#### Exercise objective:
Your answer must be the records below, reproduced exactly.

[Records from a data collection]
********************

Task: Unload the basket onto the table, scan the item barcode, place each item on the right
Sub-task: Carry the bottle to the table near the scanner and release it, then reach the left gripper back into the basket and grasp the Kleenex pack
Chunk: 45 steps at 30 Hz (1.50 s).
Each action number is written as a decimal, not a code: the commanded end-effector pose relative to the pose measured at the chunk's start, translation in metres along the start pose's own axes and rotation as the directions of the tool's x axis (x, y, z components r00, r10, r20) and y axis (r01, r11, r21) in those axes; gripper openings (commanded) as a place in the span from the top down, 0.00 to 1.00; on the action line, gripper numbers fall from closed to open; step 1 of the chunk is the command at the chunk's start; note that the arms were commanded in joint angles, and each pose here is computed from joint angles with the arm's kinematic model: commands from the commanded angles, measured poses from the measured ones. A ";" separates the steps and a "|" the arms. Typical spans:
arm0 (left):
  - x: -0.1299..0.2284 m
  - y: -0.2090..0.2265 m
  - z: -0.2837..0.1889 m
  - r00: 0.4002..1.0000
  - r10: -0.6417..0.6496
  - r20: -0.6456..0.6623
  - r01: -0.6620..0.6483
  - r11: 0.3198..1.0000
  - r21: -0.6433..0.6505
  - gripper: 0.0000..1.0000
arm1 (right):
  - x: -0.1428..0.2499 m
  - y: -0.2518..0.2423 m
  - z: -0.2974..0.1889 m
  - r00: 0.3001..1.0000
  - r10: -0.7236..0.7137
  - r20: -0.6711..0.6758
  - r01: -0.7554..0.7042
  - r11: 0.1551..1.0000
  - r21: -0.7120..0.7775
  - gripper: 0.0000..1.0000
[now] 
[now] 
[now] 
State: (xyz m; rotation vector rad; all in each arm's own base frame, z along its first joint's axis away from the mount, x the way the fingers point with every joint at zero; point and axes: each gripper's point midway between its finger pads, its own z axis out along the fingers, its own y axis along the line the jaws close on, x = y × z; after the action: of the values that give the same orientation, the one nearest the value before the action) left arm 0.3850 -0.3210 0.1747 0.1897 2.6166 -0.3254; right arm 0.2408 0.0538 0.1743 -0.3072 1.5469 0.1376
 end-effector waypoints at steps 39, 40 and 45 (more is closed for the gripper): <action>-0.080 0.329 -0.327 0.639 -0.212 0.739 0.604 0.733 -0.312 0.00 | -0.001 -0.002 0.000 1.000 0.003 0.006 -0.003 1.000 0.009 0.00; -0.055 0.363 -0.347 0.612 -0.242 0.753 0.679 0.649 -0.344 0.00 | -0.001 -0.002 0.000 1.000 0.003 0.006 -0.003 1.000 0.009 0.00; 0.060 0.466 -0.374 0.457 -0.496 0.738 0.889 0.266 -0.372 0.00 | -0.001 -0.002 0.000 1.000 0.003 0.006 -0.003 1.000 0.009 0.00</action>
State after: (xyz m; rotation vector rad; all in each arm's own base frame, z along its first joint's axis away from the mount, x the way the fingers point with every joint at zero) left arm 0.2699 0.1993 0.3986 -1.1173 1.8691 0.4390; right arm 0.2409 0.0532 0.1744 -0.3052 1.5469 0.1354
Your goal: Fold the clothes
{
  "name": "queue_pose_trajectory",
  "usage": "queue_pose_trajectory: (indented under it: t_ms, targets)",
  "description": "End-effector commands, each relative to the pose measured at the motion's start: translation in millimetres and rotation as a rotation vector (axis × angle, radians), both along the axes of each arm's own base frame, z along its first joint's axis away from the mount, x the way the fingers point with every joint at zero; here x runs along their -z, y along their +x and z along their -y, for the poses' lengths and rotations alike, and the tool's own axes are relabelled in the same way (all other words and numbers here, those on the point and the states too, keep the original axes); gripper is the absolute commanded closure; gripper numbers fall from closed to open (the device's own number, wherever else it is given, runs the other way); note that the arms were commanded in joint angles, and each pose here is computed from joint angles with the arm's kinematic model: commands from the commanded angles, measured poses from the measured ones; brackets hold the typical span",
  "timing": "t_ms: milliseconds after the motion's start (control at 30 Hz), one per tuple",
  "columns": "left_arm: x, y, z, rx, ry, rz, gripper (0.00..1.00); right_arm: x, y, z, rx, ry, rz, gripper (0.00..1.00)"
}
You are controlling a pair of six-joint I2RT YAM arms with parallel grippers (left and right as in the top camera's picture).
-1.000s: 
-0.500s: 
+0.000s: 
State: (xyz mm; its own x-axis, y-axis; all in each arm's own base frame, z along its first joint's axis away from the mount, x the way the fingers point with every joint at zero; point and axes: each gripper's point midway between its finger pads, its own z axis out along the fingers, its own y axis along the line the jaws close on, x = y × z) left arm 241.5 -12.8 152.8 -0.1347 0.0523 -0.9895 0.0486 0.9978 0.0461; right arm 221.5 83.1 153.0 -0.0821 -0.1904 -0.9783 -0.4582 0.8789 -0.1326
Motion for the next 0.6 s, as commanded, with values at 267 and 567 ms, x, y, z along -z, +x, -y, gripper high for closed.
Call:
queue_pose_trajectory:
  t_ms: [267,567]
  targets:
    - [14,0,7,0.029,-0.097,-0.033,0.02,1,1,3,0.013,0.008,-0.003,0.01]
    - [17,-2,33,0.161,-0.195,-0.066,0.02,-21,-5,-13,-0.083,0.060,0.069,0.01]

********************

#### Task solution:
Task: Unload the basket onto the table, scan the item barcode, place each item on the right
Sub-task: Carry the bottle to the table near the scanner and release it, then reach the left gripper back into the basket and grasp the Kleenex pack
Chunk: 45 steps at 30 Hz (1.50 s).
Each action number is written as a decimal, not a code: the commanded end-effector pose relative to the pose measured at the chunk's start, translation in metres along the start pose's own axes and rotation as the directions of the tool's x axis (x, y, z components r00, r10, r20) and y axis (r01, r11, r21) in those axes; gripper openings (commanded) as a place in the span from the top down, 0.00 to 1.00; on the action line, gripper numbers fall from closed to open; step 1 of the chunk is the command at the chunk's start; note that the arms were commanded in joint angles, and each pose here is computed from joint angles with the arm's kinematic model: commands from the commanded angles, measured poses from the measured ones. A ";" separates the steps and a "|" the arms. Typical spans:
arm0 (left):
  - x: -0.1299..0.2284 m
  - y: -0.2090..0.2265 m
  - z: -0.2837..0.1889 m
  - r00: 0.4002..1.0000
  - r10: -0.6417..0.6496
  - r20: -0.6456..0.6623
  - r01: -0.6620..0.6483
  - r11: 0.3198..1.0000
  - r21: -0.6433..0.6505
  - gripper: 0.0000..1.0000
arm1 (right):
  - x: -0.1428..0.2499 m
  - y: -0.2518..0.2423 m
  - z: -0.2974..0.1889 m
  - r00: 0.3001..1.0000
  - r10: -0.7236..0.7137
  - r20: -0.6711..0.6758
  - r01: -0.7554..0.7042
  - r11: 0.1551..1.0000
  - r21: -0.7120..0.7775
  - gripper: 0.0000..1.0000
[now] 
[now] 
[now] 
State: (xyz m; rotation vector rad; all in each arm's own base frame, z along its first joint's axis away from the mount, x the way the fingers point with every joint at zero; point and axes: each gripper's point midway between its finger pads, its own z axis out along the fingers, its own y axis along the line the jaws close on, x = y × z; after the action: of the values that give the same orientation, the one nearest the value before the action) left arm 0.3850 -0.3210 0.1747 0.1897 2.6166 -0.3254; right arm 0.2408 0.0538 0.1743 -0.3072 1.5469 0.1376
 end-effector waypoints at steps 39, 40 and 45 (more is closed for the gripper): <action>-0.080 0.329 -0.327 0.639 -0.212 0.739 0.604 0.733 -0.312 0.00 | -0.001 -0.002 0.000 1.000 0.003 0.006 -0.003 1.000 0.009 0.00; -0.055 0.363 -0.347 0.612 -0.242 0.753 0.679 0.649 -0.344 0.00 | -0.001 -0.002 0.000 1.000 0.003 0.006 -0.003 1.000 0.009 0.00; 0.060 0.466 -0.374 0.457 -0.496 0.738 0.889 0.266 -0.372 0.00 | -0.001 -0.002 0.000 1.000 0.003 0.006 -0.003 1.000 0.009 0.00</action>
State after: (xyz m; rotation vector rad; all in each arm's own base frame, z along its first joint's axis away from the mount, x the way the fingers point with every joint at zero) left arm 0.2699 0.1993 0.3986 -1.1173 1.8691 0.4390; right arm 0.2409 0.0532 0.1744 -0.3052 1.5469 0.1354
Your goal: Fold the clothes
{
  "name": "queue_pose_trajectory",
  "usage": "queue_pose_trajectory: (indented under it: t_ms, targets)",
  "description": "End-effector commands, each relative to the pose measured at the motion's start: translation in millimetres and rotation as a rotation vector (axis × angle, radians), both along the axes of each arm's own base frame, z along its first joint's axis away from the mount, x the way the fingers point with every joint at zero; here x runs along their -z, y along their +x and z along their -y, for the poses' lengths and rotations alike, and the tool's own axes are relabelled in the same way (all other words and numbers here, those on the point and the states too, keep the original axes); gripper is the absolute commanded closure; gripper numbers fall from closed to open (the device's own number, wherever else it is given, runs the other way); note that the arms were commanded in joint angles, and each pose here is computed from joint angles with the arm's kinematic model: commands from the commanded angles, measured poses from the measured ones; brackets hold the typical span",
  "timing": "t_ms: milliseconds after the motion's start (control at 30 Hz), one per tuple",
  "columns": "left_arm: x, y, z, rx, ry, rz, gripper (0.00..1.00); right_arm: x, y, z, rx, ry, rz, gripper (0.00..1.00)"
}
You are controlling a pair of six-joint I2RT YAM arms with parallel grippers (left and right as in the top camera's picture).
-1.000s: 
-0.500s: 
+0.000s: 
State: (xyz mm; its own x-axis, y-axis; all in each arm's own base frame, z along its first joint's axis away from the mount, x the way the fingers point with every joint at zero; point and axes: each gripper's point midway between its finger pads, its own z axis out along the fingers, its own y axis along the line the jaws close on, x = y × z) left arm 241.5 -12.8 152.8 -0.1347 0.0523 -0.9895 0.0486 0.9978 0.0461; right arm 221.5 83.1 153.0 -0.0821 -0.1904 -0.9783 -0.4582 0.8789 -0.1326
Motion for the next 0.6 s, as commanded, with values at 267 and 567 ms, x, y, z along -z, +x, -y, gripper high for closed.
Call:
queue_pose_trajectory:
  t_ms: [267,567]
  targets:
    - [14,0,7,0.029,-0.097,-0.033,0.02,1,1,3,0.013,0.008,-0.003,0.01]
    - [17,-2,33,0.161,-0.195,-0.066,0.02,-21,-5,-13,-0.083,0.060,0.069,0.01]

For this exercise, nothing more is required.